**Problem description**. Read through the listing below and copy each line in which the word "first" occurs.

┌──

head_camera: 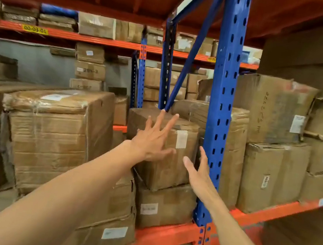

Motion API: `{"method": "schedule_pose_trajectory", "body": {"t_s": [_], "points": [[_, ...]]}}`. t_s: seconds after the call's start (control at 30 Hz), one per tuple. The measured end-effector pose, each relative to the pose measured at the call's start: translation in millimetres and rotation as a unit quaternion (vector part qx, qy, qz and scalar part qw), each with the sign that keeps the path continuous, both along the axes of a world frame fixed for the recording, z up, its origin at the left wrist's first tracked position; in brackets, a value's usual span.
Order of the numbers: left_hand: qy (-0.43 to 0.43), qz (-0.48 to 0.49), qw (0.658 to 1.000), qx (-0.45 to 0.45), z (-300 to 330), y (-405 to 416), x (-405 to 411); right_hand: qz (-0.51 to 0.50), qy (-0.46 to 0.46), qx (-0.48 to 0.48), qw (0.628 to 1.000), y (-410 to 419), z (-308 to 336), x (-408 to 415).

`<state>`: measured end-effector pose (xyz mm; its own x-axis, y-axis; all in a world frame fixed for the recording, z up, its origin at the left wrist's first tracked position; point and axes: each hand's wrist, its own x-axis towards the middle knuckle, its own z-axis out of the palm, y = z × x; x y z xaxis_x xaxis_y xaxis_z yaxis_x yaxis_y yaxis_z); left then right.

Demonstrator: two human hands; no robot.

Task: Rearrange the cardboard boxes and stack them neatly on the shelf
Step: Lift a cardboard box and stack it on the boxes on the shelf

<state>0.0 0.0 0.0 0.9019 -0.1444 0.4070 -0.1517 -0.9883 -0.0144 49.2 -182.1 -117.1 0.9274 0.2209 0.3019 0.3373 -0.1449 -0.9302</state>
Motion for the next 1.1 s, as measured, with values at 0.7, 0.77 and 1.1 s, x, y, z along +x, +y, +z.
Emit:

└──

**Result of this task**.
Motion API: `{"method": "schedule_pose_trajectory", "body": {"t_s": [_], "points": [[_, ...]]}}`. t_s: seconds after the call's start (control at 30 Hz), one per tuple. The measured end-effector pose, each relative to the pose measured at the call's start: translation in millimetres and rotation as a unit quaternion (vector part qx, qy, qz and scalar part qw), each with the sign that keeps the path continuous, both along the axes of a world frame fixed for the recording, z up, its origin at the left wrist's first tracked position; in brackets, a value's usual span.
`<state>`: measured end-effector pose (xyz mm; its own x-axis, y-axis; all in a world frame fixed for the recording, z up, its origin at the left wrist's first tracked position; point and axes: each hand's wrist, its own x-axis towards the middle knuckle, its own z-axis out of the palm, y = z × x; x y z xaxis_x xaxis_y xaxis_z yaxis_x yaxis_y yaxis_z); left then right.

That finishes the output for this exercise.